TASK →
Give back, word for word, every line from the one containing "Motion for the" to the end of the listing, and nothing more.

DATA EXTRACT →
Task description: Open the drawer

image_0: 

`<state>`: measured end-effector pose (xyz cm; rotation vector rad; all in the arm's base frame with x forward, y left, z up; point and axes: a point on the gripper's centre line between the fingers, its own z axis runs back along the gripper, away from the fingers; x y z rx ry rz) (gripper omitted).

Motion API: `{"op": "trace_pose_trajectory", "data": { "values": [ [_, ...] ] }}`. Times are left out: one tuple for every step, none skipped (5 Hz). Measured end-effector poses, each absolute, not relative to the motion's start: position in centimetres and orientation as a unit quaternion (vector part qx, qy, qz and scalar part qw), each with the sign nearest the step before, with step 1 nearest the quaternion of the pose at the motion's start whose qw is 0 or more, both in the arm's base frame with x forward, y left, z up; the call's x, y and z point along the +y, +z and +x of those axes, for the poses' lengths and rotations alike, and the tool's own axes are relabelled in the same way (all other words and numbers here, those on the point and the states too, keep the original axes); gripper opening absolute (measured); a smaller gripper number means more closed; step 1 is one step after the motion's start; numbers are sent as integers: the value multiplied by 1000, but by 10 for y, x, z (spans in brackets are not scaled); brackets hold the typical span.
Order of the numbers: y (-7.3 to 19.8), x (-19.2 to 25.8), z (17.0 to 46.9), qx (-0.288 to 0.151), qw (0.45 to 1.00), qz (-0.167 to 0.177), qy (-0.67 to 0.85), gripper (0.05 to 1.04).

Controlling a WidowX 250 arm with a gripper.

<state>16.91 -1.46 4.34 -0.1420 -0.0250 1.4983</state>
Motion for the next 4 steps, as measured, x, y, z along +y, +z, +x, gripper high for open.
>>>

ANSWER TO THIS EXERCISE →
Motion for the next 4 steps, as measured, x, y, z along +y, +z, +x, gripper high for open.
>>>

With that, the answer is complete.